(Source data)

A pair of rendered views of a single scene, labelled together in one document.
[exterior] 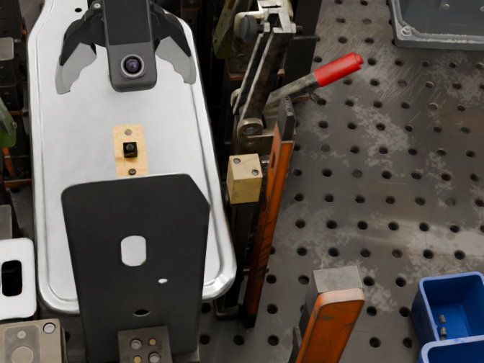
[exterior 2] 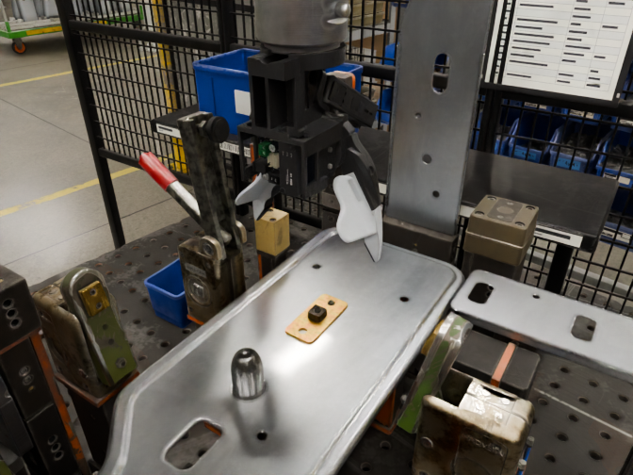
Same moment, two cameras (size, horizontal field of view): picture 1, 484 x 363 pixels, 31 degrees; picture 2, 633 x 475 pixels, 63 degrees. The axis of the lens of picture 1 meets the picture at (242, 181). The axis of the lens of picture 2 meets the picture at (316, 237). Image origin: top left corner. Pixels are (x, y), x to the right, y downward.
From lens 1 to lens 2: 116 cm
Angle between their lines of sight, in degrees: 83
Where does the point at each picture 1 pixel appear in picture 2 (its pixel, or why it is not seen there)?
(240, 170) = (277, 214)
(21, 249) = (462, 303)
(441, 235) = not seen: hidden behind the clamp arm
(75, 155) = (365, 341)
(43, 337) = (486, 211)
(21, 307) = (482, 275)
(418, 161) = not seen: hidden behind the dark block
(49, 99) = (344, 407)
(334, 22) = not seen: outside the picture
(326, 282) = (344, 75)
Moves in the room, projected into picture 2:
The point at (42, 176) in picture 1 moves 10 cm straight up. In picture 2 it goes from (408, 345) to (417, 270)
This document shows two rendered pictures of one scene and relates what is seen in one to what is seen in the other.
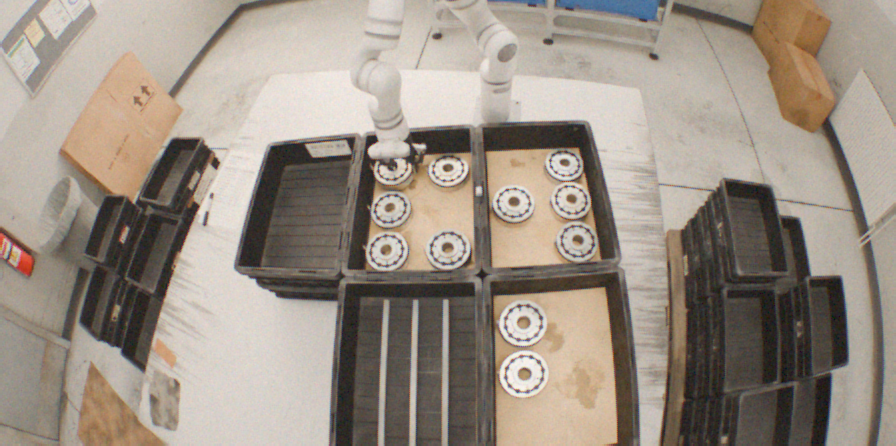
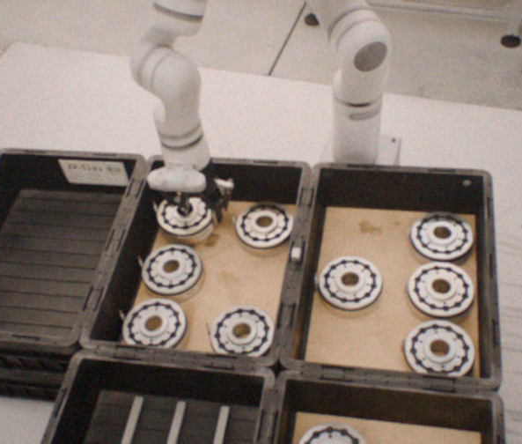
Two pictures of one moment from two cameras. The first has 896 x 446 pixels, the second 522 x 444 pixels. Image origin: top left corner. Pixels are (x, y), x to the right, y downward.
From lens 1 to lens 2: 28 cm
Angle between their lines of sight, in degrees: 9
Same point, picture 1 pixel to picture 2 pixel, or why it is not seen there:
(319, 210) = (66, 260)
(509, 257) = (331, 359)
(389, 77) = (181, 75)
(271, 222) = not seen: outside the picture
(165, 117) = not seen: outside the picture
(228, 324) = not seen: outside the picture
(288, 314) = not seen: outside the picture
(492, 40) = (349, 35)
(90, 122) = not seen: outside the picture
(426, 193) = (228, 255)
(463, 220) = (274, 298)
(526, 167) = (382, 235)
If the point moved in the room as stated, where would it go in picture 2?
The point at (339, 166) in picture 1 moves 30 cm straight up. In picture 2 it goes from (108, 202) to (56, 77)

**Assignment**
Please copy exactly, and only, the lines from the one that contains "(240, 170) = (277, 214)" through the last line of the data above, omitting all pictures.

**Your solution**
(240, 170) = (277, 214)
(21, 249) = (462, 303)
(441, 235) = not seen: hidden behind the clamp arm
(75, 155) = (365, 341)
(43, 337) = (486, 211)
(21, 307) = (482, 275)
(418, 161) = not seen: hidden behind the dark block
(49, 99) = (344, 407)
(334, 22) = not seen: outside the picture
(326, 282) = (344, 75)
Moves in the room, projected into picture 2:
The point at (42, 176) in picture 1 moves 10 cm straight up. In picture 2 it goes from (408, 345) to (417, 270)
This document shows two rendered pictures of one scene and relates what is seen in one to what is seen in the other.
Two pictures of one moment from two cameras. The first has 896 x 446 pixels, the second 522 x 444 pixels. Image origin: top left corner. Pixels are (x, y), x to the right, y downward.
From lens 1 to lens 2: 28 cm
Angle between their lines of sight, in degrees: 9
Same point, picture 1 pixel to picture 2 pixel, or why it is not seen there:
(319, 210) = (66, 260)
(509, 257) = (331, 359)
(389, 77) = (181, 75)
(271, 222) = not seen: outside the picture
(165, 117) = not seen: outside the picture
(228, 324) = not seen: outside the picture
(288, 314) = not seen: outside the picture
(492, 40) = (349, 35)
(90, 122) = not seen: outside the picture
(426, 193) = (228, 255)
(463, 220) = (274, 298)
(526, 167) = (382, 235)
If the point moved in the room as stated, where would it go in picture 2?
The point at (339, 166) in picture 1 moves 30 cm straight up. In picture 2 it goes from (108, 202) to (56, 77)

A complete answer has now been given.